New sites were also un­earthed. “Of the nine sites vis­ited con­tain­ing stone carv­ings,” Sied­laczek said, “one was not pre­vi­ously doc­u­mented; mean­ing its in­clu­sion in the project was an im­por­tant step in be­gin­ning its preser­va­tion. In ad­di­tion to this, eight new po­ten­tial ar­chae­o­log­i­cal sites were found and doc­u­mented for in­clu­sion in a fu­ture study.”

Dun­shee, who per­formed the pho­togram­me­try, added: “The mod­els can act as a dig­i­tal fac­sim­ile of the ob­ject or sur­face scanned with an ac­cu­racy and pre­ci­sion which is a great ben­e­fit to preser­va­tion in case the orig­i­nal is lost, dam­aged, or de­stroyed.

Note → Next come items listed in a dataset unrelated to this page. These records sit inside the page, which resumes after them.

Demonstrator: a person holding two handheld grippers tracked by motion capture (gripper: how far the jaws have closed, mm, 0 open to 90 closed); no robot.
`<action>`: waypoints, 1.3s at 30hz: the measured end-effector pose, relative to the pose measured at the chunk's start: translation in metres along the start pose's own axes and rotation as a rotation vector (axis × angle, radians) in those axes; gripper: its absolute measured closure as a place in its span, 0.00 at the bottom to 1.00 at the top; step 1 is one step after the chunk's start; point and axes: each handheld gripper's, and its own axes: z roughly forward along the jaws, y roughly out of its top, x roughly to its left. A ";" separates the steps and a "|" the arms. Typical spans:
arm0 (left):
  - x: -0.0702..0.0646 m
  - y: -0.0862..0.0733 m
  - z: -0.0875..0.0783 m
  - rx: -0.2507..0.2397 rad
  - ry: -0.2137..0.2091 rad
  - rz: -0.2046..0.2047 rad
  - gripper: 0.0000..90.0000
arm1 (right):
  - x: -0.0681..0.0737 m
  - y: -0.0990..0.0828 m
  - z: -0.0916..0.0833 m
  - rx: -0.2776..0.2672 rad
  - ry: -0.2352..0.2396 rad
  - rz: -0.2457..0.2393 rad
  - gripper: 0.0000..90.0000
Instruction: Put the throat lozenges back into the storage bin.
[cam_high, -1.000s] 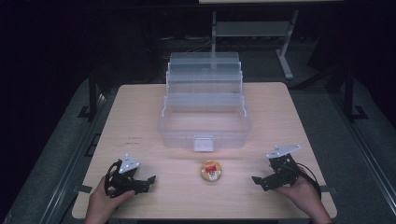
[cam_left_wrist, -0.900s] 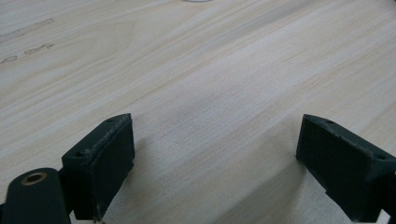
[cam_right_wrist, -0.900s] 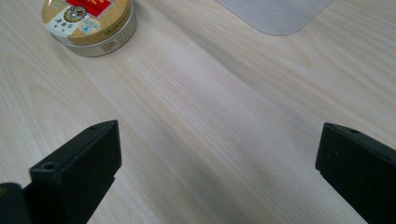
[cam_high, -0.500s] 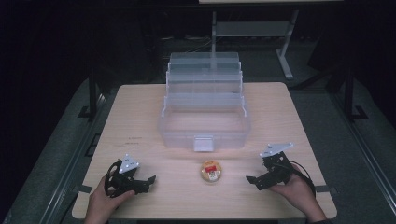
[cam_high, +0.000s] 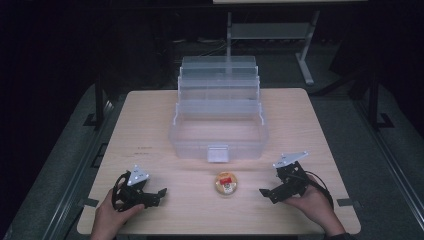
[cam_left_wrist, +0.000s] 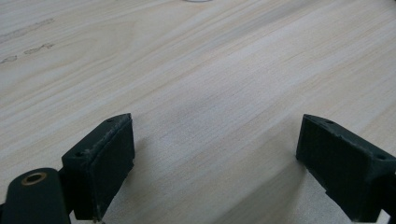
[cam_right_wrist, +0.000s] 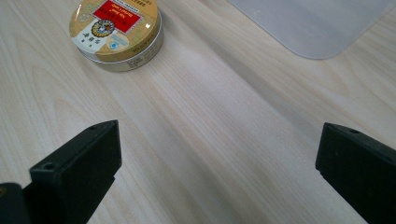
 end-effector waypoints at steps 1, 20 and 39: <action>0.000 0.000 0.000 0.000 0.000 0.000 0.12 | 0.001 0.001 0.001 0.001 0.002 -0.004 0.00; 0.000 0.000 0.000 0.000 0.000 0.000 0.12 | 0.006 0.016 0.004 0.003 0.017 -0.033 0.00; 0.000 0.000 0.000 -0.002 0.000 -0.003 0.12 | 0.016 0.034 0.009 -0.001 0.039 -0.075 0.00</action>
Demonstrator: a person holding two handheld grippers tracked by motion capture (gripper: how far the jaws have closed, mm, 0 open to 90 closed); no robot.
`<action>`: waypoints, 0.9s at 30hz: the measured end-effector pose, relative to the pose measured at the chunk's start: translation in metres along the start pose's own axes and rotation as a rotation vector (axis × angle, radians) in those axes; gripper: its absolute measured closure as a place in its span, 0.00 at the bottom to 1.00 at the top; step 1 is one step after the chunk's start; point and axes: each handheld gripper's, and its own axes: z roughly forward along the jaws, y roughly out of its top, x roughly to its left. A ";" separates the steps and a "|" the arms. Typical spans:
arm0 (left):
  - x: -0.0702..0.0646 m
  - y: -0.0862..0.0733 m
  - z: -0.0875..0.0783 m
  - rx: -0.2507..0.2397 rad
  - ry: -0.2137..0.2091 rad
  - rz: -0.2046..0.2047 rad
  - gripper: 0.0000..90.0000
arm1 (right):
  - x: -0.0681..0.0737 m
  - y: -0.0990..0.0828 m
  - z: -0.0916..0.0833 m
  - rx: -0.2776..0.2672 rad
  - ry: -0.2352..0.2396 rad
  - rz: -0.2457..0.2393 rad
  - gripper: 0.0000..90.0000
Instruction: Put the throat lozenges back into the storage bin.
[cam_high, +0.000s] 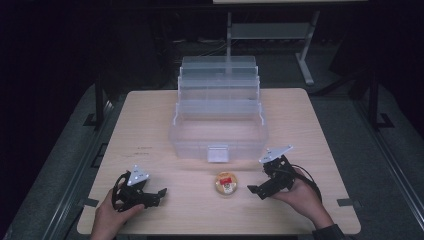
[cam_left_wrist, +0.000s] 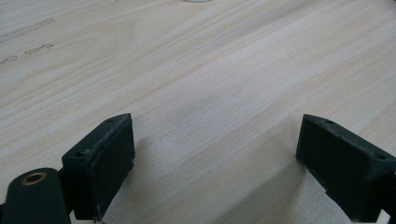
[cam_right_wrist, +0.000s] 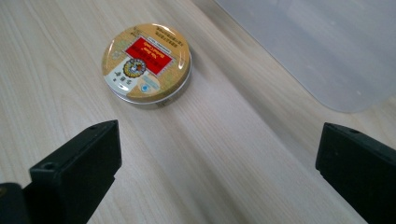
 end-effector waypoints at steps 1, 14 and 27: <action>0.000 0.000 0.000 0.001 0.000 0.000 0.12 | 0.000 0.000 0.000 0.000 0.000 0.000 0.00; 0.000 0.000 0.000 0.000 0.000 0.000 0.12 | 0.008 0.012 0.009 0.006 0.029 -0.023 0.00; 0.000 0.000 0.000 0.000 0.000 -0.001 0.12 | 0.017 0.025 0.018 0.013 0.042 -0.057 0.00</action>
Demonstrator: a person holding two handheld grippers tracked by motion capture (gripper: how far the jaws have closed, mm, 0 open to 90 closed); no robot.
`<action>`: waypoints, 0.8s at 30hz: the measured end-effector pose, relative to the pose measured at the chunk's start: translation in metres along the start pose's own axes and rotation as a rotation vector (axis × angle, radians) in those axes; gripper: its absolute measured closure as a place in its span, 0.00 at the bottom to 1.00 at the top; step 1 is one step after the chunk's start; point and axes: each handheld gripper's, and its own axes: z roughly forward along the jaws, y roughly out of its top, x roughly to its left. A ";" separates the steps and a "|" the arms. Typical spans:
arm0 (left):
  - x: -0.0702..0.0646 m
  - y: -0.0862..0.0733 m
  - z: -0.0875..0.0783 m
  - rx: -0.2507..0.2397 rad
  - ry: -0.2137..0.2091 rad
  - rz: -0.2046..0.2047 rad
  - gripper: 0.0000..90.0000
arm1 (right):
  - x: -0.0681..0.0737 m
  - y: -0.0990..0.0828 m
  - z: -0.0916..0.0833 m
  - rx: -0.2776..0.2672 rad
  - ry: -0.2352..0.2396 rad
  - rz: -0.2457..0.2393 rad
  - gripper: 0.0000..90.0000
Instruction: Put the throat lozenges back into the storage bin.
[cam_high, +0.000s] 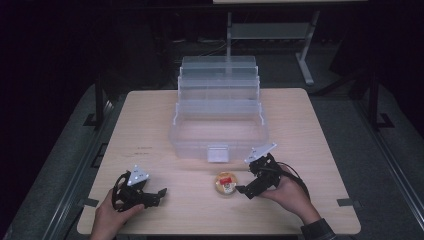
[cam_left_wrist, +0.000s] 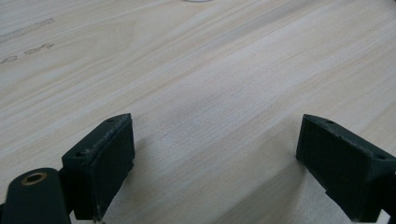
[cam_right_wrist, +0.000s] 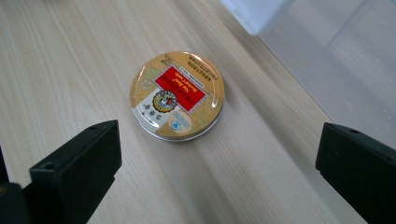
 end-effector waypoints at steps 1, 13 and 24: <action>0.000 0.000 0.000 0.000 0.000 0.000 0.12 | 0.000 0.001 0.001 0.003 0.001 -0.004 0.00; 0.000 0.000 0.000 0.001 0.000 0.001 0.12 | 0.007 0.010 0.014 0.022 0.014 -0.032 0.00; 0.000 0.000 0.000 0.005 -0.001 0.003 0.12 | 0.011 0.016 0.028 0.039 0.030 -0.052 0.00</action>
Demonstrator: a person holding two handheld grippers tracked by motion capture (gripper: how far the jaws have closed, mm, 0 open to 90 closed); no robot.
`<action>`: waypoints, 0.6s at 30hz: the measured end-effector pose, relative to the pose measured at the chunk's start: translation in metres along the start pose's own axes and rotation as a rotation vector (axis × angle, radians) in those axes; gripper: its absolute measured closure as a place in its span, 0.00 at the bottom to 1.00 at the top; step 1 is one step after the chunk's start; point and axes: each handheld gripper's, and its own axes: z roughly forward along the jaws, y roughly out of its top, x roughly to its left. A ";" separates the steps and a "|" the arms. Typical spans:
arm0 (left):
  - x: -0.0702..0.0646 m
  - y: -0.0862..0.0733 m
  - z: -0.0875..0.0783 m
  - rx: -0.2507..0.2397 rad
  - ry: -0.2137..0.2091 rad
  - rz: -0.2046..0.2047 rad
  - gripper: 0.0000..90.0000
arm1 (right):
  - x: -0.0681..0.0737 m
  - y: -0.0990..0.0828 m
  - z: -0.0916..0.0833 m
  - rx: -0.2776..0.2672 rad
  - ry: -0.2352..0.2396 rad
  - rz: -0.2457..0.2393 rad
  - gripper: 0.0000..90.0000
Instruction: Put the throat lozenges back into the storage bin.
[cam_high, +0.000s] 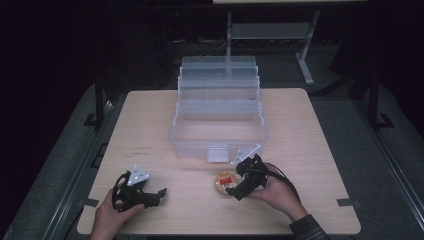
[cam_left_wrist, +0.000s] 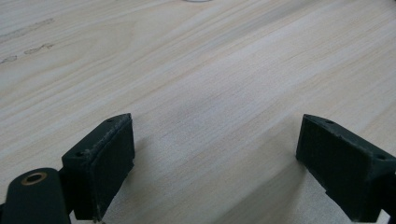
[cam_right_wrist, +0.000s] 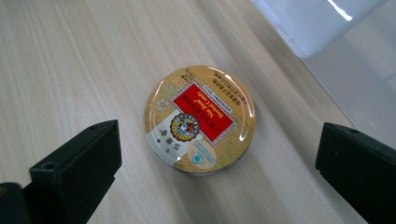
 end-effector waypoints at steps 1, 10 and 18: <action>0.000 0.000 0.000 0.000 0.000 0.000 0.12 | 0.000 0.001 0.001 0.002 0.001 -0.003 0.00; 0.000 0.000 0.000 0.000 0.000 0.001 0.12 | 0.003 0.006 0.014 0.006 0.005 -0.025 0.00; 0.000 0.000 0.000 0.000 0.000 0.001 0.12 | 0.004 0.008 0.025 0.023 0.007 -0.040 0.00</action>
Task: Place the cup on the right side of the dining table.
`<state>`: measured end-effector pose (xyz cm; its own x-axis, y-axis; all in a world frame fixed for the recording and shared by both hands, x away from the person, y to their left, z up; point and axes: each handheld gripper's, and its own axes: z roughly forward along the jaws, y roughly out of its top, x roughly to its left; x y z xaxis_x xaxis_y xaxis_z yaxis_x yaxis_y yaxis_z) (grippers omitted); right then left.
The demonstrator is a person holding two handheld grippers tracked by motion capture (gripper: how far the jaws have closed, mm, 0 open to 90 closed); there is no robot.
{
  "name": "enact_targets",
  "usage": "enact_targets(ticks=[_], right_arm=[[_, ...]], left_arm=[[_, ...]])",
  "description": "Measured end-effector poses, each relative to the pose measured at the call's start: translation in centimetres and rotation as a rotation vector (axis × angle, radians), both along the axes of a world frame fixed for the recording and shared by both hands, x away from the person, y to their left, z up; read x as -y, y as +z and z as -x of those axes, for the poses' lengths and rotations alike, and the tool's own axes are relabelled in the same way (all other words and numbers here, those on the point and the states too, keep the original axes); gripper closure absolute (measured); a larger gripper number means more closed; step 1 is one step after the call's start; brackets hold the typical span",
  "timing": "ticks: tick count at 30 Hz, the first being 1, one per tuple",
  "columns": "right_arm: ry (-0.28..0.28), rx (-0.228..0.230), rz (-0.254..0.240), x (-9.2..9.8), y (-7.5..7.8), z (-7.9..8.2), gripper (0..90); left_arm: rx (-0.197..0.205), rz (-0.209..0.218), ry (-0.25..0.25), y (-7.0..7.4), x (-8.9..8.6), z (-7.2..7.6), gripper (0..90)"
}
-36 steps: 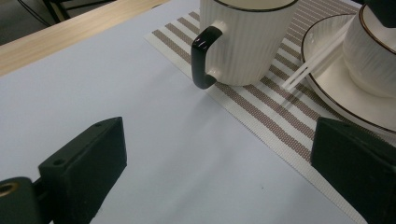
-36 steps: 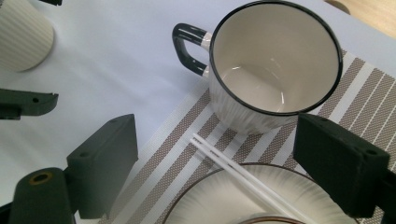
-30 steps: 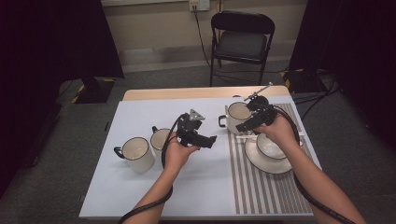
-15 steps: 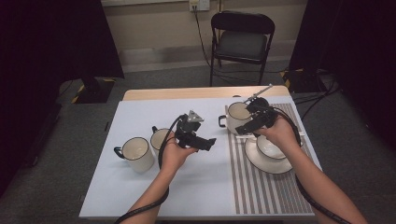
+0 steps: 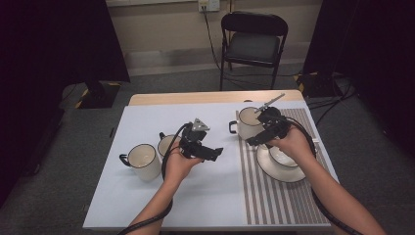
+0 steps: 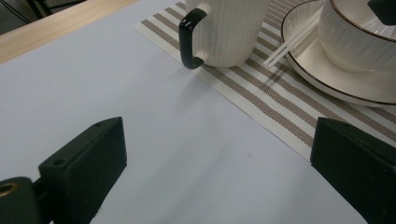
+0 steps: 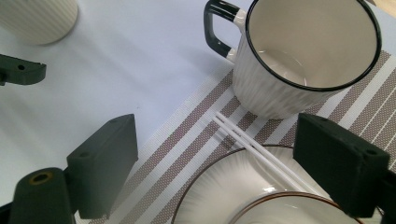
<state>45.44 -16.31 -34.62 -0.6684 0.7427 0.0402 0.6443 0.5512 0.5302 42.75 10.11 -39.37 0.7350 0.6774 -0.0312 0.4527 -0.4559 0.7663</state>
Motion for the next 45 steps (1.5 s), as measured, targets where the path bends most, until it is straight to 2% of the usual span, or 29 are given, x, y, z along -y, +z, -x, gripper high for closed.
enact_targets(ticks=[7,15,21,27,34,38,45], right_arm=[[0.011,-0.004,0.004,-0.1,-0.2,0.4,13.0],[0.018,-0.007,0.006,-0.1,-0.6,0.8,13.0],[0.029,-0.006,0.005,-0.1,-0.7,1.1,13.0],[0.044,0.004,-0.003,-0.5,-0.7,1.8,13.0],[0.071,-0.008,0.003,-0.8,-1.0,2.4,13.0],[0.076,-0.010,0.002,-0.6,-1.2,2.7,13.0],[0.075,-0.012,-0.007,-0.1,-1.7,3.1,13.0]], left_arm=[[-0.008,0.027,-0.021,0.0,0.2,0.4,3.2],[-0.007,0.024,-0.029,0.0,0.1,0.7,3.2],[-0.014,0.041,-0.034,-0.1,-0.2,1.1,3.2],[-0.012,0.040,-0.029,-0.1,-0.7,1.1,3.1],[-0.010,0.040,-0.032,-0.2,-1.0,1.4,3.1],[-0.021,0.045,-0.028,-0.4,-1.0,1.6,3.1],[-0.016,0.040,-0.036,-0.6,-1.2,1.9,3.1]])
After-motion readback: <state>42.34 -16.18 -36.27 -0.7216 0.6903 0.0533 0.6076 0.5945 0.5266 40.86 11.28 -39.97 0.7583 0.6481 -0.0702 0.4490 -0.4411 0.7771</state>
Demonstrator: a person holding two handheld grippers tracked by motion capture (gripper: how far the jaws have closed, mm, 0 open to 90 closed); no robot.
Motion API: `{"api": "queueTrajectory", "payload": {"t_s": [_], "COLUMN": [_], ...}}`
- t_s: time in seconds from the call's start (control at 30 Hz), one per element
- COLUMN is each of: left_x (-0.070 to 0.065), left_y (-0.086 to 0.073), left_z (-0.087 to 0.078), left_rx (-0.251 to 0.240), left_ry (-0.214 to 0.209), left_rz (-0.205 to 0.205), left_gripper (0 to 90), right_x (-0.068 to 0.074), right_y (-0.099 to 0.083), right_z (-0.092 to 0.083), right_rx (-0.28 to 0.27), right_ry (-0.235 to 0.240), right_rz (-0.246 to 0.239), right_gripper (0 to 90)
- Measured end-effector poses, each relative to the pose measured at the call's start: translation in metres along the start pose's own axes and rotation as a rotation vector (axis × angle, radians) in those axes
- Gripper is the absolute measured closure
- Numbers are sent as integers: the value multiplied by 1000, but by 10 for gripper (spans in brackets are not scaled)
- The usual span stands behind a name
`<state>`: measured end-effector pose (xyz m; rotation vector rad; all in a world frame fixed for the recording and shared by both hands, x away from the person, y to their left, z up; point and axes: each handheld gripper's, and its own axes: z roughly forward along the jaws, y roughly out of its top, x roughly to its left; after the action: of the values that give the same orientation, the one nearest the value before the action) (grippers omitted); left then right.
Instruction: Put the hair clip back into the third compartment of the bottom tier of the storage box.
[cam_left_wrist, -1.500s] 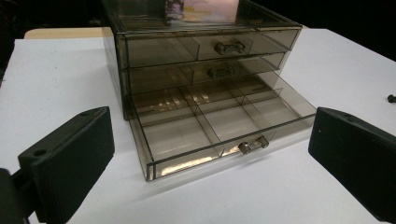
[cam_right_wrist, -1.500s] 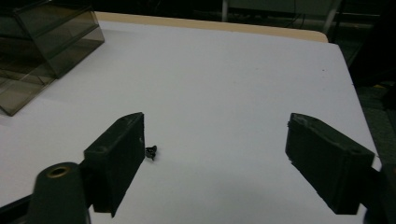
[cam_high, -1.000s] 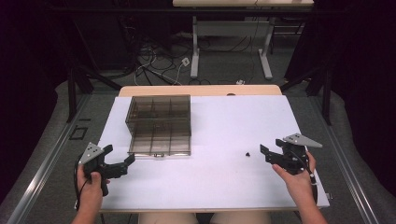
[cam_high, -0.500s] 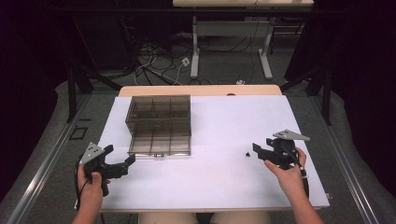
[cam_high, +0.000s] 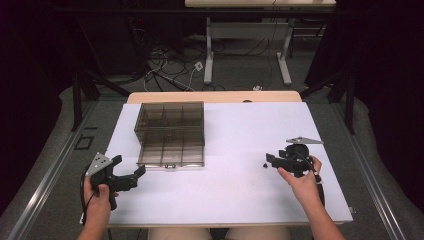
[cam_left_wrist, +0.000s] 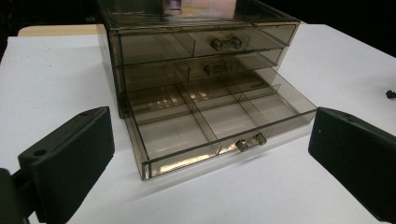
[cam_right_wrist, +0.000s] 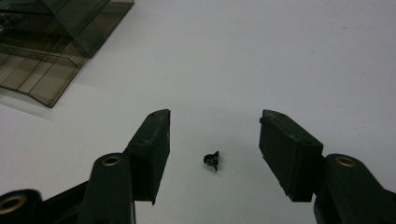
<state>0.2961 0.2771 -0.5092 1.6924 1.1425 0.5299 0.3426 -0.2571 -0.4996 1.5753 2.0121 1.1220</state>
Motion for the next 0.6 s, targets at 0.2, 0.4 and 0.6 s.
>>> {"api": "queueTrajectory", "payload": {"t_s": [0.2, 0.4, 0.6], "left_x": [0, 0, 0], "left_y": [0, 0, 0], "left_z": [0, 0, 0], "left_rx": [0, 2, -2], "left_ry": [0, 0, 0], "left_rz": [2, -5, -4], "left_gripper": [2, 2, 2], "right_x": [0, -1, -2], "right_y": [0, 0, -2], "right_z": [9, 16, 21], "right_rx": [29, 43, 79], "right_ry": [7, -4, -2], "right_rz": [20, 31, 67], "right_gripper": [447, 472, 507]}}
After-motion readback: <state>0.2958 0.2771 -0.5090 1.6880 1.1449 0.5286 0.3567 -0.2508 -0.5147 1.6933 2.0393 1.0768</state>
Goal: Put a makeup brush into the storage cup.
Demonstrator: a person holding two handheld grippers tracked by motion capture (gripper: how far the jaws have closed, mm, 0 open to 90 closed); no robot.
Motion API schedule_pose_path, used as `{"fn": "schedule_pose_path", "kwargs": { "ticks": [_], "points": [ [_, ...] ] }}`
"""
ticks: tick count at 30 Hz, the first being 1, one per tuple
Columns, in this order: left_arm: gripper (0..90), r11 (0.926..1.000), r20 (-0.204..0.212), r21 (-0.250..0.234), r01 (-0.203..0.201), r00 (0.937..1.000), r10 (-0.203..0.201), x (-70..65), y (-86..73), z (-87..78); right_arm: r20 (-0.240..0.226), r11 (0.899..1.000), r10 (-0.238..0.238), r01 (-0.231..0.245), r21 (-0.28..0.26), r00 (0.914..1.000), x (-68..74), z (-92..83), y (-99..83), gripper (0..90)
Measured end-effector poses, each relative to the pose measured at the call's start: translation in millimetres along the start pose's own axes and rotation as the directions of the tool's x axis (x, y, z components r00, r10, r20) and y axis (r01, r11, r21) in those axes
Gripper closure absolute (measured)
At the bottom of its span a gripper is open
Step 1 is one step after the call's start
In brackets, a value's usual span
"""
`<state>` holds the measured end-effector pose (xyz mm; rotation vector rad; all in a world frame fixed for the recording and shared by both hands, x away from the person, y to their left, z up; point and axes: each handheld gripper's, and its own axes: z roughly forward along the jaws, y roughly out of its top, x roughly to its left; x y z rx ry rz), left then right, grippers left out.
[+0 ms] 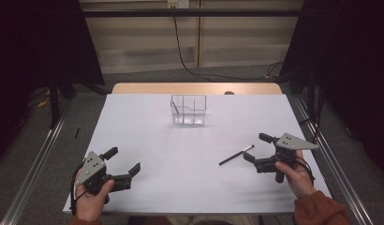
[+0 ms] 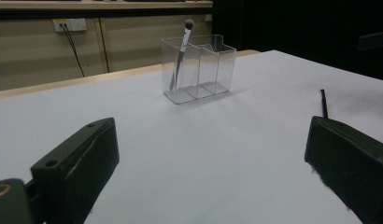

Be­cause of its close like­ness to the orig­i­nal, the 3D mod­els can also be used by 3D prin­ters as well as ar­ti­sans to create high qual­ity repli­cas that can be touched and used in mu­se­ums to in­crease ac­ces­si­bil­ity.

“3D mod­els and sim­i­lar prod­ucts which re­sult from 3D scan­ning of ar­chae­o­log­i­cal sites can be used in a wide range of new re­search meth­ods, many of which are still be­ing de­vel­oped. We want to have a writ­ten and of­fi­cial record of where all these places are to be pre­served for fu­ture re­search. It’s re­spon­si­ble for the map­ping of these ar­ti­facts. When you map it and you have the back­ground in­for­ma­tion.” It is hoped that Saint Lu­cians cre­at­ing a small museum or sou­venirs from the 3D repli­cas can form a her­itage tourism in­dus­try.

The group thanks sev­eral Saint Lu­cians for their gen­eros­ity on oc­ca­sions when they might’ve gone with­out food or shel­ter. No­table men­tions in­clude the La­mon­tagnes in Fond Doux, “Asa”, Chris Pil­grim, the Jean Pier­res from La­borie, Balen­bouche Es­tate and the Hamil­ton Group and Stone­field Es­tate.

Thanks to three ded­i­cated re­searchers, Amerindian ar­ti­facts can now be doc­u­mented more ac­cu­rately and thor­oughly.